Additional Surgical Services — Rule of Application 29
The Additional Surgical Services provided following significant surgery are governed by Rule of Application 29, which states:
“Benefits for Additional Surgical Services, which are performed within three (3) weeks of, but not directly related to a preceding surgery, shall be paid at 100% of the fee. For complications requiring surgery, however, benefits will be based on the nature of the service performed, and its relation to prior surgery, and on the submission of a Special Report. This rule applies only during the three-week postoperative period following an initial major surgical service when provided by the same surgeon or his delegate.”
Claims for Additional Surgical Services must include a Special Report indicating the nature of the work performed.
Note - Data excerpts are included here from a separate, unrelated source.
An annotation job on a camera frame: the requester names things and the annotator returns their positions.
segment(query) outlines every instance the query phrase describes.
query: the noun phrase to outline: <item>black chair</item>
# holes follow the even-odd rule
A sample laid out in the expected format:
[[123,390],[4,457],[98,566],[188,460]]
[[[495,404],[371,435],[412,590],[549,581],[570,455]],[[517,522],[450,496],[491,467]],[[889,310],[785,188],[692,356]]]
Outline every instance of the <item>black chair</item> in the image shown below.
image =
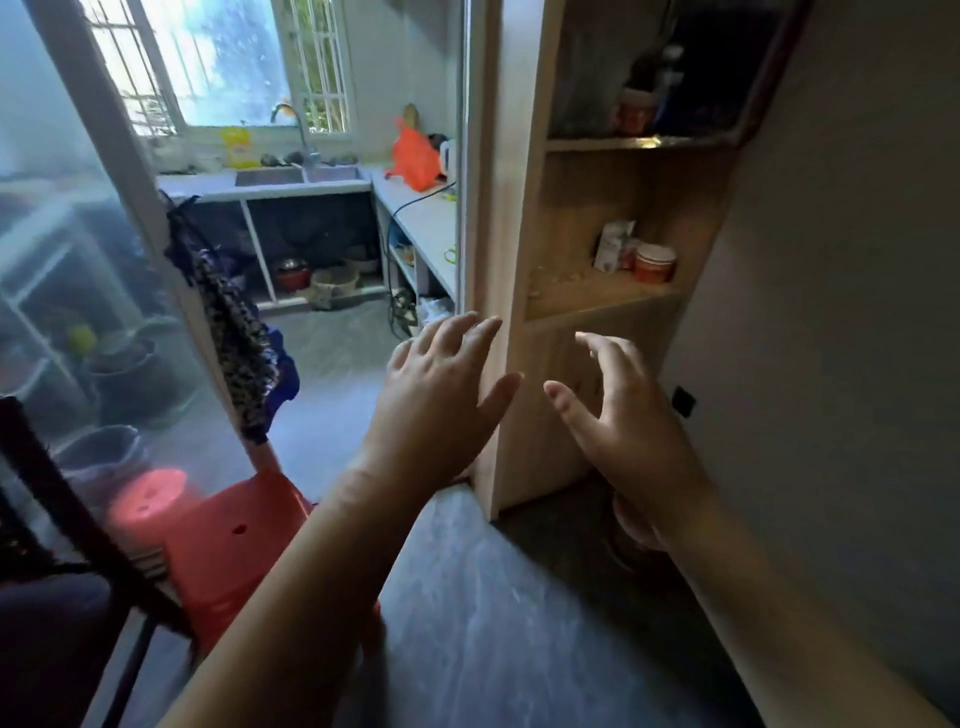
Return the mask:
[[0,399],[0,452],[84,559],[55,557],[0,491],[2,723],[79,727],[137,609],[145,619],[103,722],[116,728],[157,625],[192,639],[189,623],[90,516],[14,398]]

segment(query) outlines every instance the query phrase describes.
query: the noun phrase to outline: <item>hanging towel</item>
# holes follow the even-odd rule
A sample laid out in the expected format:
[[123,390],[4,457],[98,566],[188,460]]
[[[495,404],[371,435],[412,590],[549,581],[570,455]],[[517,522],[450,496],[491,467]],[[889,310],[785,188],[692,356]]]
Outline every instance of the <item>hanging towel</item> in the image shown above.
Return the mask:
[[200,293],[240,434],[262,445],[277,409],[300,390],[297,367],[283,349],[283,334],[260,321],[256,306],[228,278],[222,257],[190,221],[189,209],[200,198],[179,205],[166,199],[170,246],[165,254]]

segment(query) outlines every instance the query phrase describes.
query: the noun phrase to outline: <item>basket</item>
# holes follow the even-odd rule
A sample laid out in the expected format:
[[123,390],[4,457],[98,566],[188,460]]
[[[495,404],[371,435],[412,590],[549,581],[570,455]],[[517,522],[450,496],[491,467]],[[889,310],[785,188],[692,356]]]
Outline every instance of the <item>basket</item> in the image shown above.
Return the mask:
[[379,258],[367,258],[367,249],[362,245],[351,245],[344,251],[344,265],[363,275],[376,273],[380,267]]
[[304,297],[312,308],[328,311],[334,301],[349,296],[359,283],[360,272],[351,266],[318,268],[310,277],[310,287],[304,291]]

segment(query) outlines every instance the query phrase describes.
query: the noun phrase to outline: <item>black cable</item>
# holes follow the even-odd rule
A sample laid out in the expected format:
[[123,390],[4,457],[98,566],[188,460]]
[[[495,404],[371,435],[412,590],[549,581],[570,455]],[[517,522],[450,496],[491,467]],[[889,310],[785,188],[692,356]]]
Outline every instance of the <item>black cable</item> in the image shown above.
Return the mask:
[[[384,265],[387,266],[387,275],[386,275],[386,278],[387,278],[387,296],[388,296],[388,299],[387,299],[387,301],[388,301],[388,303],[387,303],[387,324],[388,324],[388,326],[390,327],[391,333],[392,333],[397,339],[400,339],[401,341],[404,341],[404,340],[410,338],[410,335],[409,335],[409,332],[408,332],[406,336],[400,336],[399,334],[396,333],[396,329],[394,328],[394,323],[396,322],[396,318],[397,318],[397,316],[396,316],[396,311],[397,311],[397,309],[398,309],[398,306],[397,306],[397,304],[396,304],[396,298],[397,298],[397,296],[394,295],[394,286],[393,286],[393,284],[391,283],[391,280],[390,280],[390,251],[387,250],[387,249],[390,247],[390,233],[391,233],[391,231],[393,230],[394,226],[396,226],[396,227],[400,230],[400,232],[403,232],[403,228],[400,226],[399,220],[396,219],[396,217],[399,215],[399,213],[400,213],[401,210],[405,209],[406,207],[409,207],[410,205],[413,205],[414,203],[420,202],[420,200],[426,200],[428,197],[433,197],[434,195],[439,195],[441,192],[444,192],[445,190],[449,189],[449,188],[452,187],[454,184],[456,184],[456,182],[451,182],[450,184],[445,184],[443,187],[439,187],[439,188],[435,189],[433,192],[430,192],[430,193],[425,194],[425,195],[421,195],[421,196],[418,197],[416,200],[411,200],[411,201],[408,202],[408,203],[404,203],[403,205],[401,205],[401,206],[398,207],[396,210],[394,210],[393,212],[390,213],[390,224],[387,226],[387,234],[384,236],[384,237],[385,237],[385,240],[381,241],[380,247],[381,247],[381,253],[383,254],[383,262],[384,262]],[[417,291],[414,291],[414,298],[416,298],[416,296],[417,296]]]

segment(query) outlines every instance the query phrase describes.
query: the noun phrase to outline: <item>orange plastic bag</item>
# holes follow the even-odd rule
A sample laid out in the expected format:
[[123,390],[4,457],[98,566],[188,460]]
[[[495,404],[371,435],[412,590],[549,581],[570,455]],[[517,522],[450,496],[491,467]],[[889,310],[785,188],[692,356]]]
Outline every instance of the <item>orange plastic bag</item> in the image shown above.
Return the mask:
[[387,172],[387,177],[398,175],[418,192],[426,192],[440,175],[440,154],[423,134],[400,119],[396,127],[400,136],[394,142],[394,168]]
A Manitoba Health medical assessor will consider the additional surgery’s relationship to the initial surgery using the report.
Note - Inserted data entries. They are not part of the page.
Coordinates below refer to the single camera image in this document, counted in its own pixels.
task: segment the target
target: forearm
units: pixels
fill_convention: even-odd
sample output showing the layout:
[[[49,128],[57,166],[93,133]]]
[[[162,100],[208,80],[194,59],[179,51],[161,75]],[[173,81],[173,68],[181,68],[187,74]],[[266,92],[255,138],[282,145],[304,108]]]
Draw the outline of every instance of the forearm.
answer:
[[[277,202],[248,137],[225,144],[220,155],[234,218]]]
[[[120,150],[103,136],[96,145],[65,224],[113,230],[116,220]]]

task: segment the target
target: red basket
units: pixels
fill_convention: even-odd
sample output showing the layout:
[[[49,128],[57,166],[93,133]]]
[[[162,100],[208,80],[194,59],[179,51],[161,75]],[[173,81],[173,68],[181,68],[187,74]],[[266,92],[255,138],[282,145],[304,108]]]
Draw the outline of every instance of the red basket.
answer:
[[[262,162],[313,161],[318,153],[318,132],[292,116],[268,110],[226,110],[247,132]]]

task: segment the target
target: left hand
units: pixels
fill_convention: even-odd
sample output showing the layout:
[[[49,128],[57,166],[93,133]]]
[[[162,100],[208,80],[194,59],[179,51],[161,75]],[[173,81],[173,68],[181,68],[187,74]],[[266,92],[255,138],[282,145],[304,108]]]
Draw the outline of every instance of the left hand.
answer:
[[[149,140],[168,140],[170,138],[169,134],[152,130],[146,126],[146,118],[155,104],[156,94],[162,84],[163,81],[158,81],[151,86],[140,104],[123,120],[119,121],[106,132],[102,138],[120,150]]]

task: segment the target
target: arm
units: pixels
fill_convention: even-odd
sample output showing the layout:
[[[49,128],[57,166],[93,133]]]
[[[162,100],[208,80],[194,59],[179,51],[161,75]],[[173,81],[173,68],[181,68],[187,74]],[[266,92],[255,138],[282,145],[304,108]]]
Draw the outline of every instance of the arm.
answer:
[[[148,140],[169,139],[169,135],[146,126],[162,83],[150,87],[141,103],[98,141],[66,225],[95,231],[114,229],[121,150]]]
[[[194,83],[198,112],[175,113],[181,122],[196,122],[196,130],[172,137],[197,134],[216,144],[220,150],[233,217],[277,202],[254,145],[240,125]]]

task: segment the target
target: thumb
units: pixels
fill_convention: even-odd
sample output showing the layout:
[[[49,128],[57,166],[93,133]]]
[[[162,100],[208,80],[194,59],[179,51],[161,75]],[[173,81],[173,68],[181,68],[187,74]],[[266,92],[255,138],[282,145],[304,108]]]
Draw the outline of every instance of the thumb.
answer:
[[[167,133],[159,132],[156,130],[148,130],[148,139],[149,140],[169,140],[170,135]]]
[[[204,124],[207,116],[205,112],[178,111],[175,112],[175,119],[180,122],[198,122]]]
Notwithstanding Rule of Application 29, if the additional surgery is specifically for a postoperative service (i.e., Tariff 2155, Thoracotomy for postoperative bleeding following lung or esophageal surgery), payment is to be made at 100% of the listed fee, and no Special Report is required.
If the additional surgery is unrelated to the initial surgical service, then the subsequent surgical service’s full fee is payable. If the additional surgery is related, Manitoba Health may reduce the payment, or make no payment, for the additional surgical service.
Occasionally, the additional surgical service’s listed fee may be higher than the initial surgical service fee. In this situation, Manitoba Health may elect to pay the full fee for the additional surgical service and reduce the fee for the initial surgical service. If you are not satisfied with the medical assessor’s determination, you may query this assessment and, ultimately, refer the dispute to a Board of Arbitration.
However, if you’re concerned, contact Doctor’s Manitoba.
Billing Notes
Suppose the additional surgical procedure is also categorized as a “major” surgical service but determined to be unrelated. In that case, the surgeon would be 100% reimbursed and the inclusive postoperative care period reset to three weeks from the date of this additional surgery.
If the additional surgery is determined to be related (i.e., a reduced fee), the inclusive postoperative care period remains unchanged.
If the additional surgery occurs after the 3‑week inclusive post-operative period, Rule of Application 29 does not apply.
Following the usual Rules of Application, payment for the additional surgical service will be made at the listed fees.